▶ Task instructions:
Without altering a single character, set down all of the data below.

▶ Data:
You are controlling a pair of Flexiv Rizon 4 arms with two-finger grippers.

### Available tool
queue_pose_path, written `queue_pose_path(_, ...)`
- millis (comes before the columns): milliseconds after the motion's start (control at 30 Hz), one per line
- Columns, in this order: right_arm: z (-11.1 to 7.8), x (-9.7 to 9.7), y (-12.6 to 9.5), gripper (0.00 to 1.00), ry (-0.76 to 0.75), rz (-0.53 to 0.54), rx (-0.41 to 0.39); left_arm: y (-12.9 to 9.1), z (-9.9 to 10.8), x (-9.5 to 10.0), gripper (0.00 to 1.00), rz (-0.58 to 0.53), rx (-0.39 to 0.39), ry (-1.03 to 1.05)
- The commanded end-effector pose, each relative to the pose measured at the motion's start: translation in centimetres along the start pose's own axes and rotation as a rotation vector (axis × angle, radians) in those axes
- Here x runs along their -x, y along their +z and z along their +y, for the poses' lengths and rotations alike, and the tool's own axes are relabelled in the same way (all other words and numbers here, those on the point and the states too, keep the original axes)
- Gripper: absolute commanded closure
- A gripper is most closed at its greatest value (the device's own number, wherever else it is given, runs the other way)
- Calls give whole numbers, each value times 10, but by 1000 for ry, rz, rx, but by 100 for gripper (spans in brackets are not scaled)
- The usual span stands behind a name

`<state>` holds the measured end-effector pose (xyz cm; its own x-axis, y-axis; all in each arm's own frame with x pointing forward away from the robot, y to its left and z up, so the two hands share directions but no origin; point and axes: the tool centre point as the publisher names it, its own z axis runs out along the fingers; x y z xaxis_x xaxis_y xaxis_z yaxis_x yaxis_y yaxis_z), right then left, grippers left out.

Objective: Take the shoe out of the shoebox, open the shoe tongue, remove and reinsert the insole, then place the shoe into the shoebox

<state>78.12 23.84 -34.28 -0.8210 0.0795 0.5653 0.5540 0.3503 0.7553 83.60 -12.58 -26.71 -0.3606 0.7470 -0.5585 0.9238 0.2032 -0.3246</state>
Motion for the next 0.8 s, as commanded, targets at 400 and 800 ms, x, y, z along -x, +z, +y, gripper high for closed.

▶ Answer space:
You are controlling a pair of Flexiv Rizon 4 arms with two-finger grippers.

### Available tool
queue_pose_path, written `queue_pose_path(_, ...)`
- millis (comes before the columns): milliseconds after the motion's start (control at 30 Hz), one per line
- Columns, in this order: right_arm: z (-11.1 to 7.8), x (-9.7 to 9.7), y (-12.6 to 9.5), gripper (0.00 to 1.00), ry (-0.76 to 0.75), rz (-0.53 to 0.54), rx (-0.41 to 0.39); left_arm: y (-12.9 to 9.1), z (-9.9 to 10.8), x (-9.5 to 10.0), gripper (0.00 to 1.00), rz (-0.58 to 0.53), rx (-0.39 to 0.39), ry (-1.03 to 1.05)
- The commanded end-effector pose, each relative to the pose measured at the motion's start: translation in centimetres along the start pose's own axes and rotation as a rotation vector (axis × angle, radians) in those axes
- Here x runs along their -x, y along their +z and z along their +y, for the poses' lengths and rotations alike, and the tool's own axes are relabelled in the same way (all other words and numbers here, those on the point and the states too, keep the original axes)
- Gripper: absolute commanded closure
- A gripper is most closed at its greatest value (the device's own number, wherever else it is given, runs the other way)
- Calls give whole numbers, each value times 10, but by 1000 for ry, rz, rx, but by 100 for gripper (spans in brackets are not scaled)
- The usual span stands behind a name

`<state>` holds the measured end-effector pose (xyz cm; its own x-axis, y-axis; all in each arm's own frame with x pointing forward away from the robot, y to its left and z up, so the two hands share directions but no origin; point and axes: the tool centre point as the publisher names it, its own z axis runs out along the fingers; x y z xaxis_x xaxis_y xaxis_z yaxis_x yaxis_y yaxis_z), right then left, grippers left out.

Objective: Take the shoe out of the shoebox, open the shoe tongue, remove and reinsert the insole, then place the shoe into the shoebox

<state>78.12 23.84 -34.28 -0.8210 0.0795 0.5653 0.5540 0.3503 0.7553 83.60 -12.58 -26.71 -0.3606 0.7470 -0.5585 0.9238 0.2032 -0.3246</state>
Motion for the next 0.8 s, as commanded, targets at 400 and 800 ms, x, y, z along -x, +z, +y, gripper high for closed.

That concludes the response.